:: How to complete this task ::
Output, without any change, the listing below from its opening line up to and including the line with "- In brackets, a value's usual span".

:: Data shown ::
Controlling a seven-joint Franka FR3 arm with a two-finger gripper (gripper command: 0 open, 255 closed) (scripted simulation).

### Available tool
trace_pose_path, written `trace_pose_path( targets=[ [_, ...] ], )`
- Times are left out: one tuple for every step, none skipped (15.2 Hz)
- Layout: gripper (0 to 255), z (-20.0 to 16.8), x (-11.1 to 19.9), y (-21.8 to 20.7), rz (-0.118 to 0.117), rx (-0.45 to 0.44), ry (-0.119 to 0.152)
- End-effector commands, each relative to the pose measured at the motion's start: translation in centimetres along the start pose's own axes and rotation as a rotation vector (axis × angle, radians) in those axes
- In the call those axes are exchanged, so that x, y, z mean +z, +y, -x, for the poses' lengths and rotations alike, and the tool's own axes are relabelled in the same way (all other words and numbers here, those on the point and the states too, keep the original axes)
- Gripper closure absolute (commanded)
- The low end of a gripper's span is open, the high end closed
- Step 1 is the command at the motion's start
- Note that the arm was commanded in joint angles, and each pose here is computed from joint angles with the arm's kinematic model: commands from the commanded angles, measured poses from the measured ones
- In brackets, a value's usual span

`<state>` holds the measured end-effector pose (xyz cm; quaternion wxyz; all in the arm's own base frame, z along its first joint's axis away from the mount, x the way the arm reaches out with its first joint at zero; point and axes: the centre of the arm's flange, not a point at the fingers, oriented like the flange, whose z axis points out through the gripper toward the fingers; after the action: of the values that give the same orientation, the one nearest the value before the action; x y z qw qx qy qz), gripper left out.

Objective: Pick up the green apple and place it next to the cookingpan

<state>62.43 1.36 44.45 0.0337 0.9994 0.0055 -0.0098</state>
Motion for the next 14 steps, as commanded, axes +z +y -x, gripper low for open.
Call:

:: Answer to the exercise ::
Controlling a seven-joint Franka FR3 arm with a two-finger gripper (gripper command: 0 open, 255 closed) (scripted simulation).

### Available tool
trace_pose_path, written `trace_pose_path( targets=[ [_, ...] ], )`
- Times are left out: one tuple for every step, none skipped (15.2 Hz)
- Layout: gripper (0 to 255), z (-20.0 to 16.8), x (-11.1 to 19.9), y (-21.8 to 20.7), rz (-0.118 to 0.117), rx (-0.45 to 0.44), ry (-0.119 to 0.152)
- End-effector commands, each relative to the pose measured at the motion's start: translation in centimetres along the start pose's own axes and rotation as a rotation vector (axis × angle, radians) in those axes
- In the call those axes are exchanged, so that x, y, z mean +z, +y, -x, for the poses' lengths and rotations alike, and the tool's own axes are relabelled in the same way (all other words and numbers here, those on the point and the states too, keep the original axes)
- Gripper closure absolute (commanded)
- The low end of a gripper's span is open, the high end closed
- Step 1 is the command at the motion's start
- Note that the arm was commanded in joint angles, and each pose here is computed from joint angles with the arm's kinematic model: commands from the commanded angles, measured poses from the measured ones
- In brackets, a value's usual span

There's nothing left to add to the answer.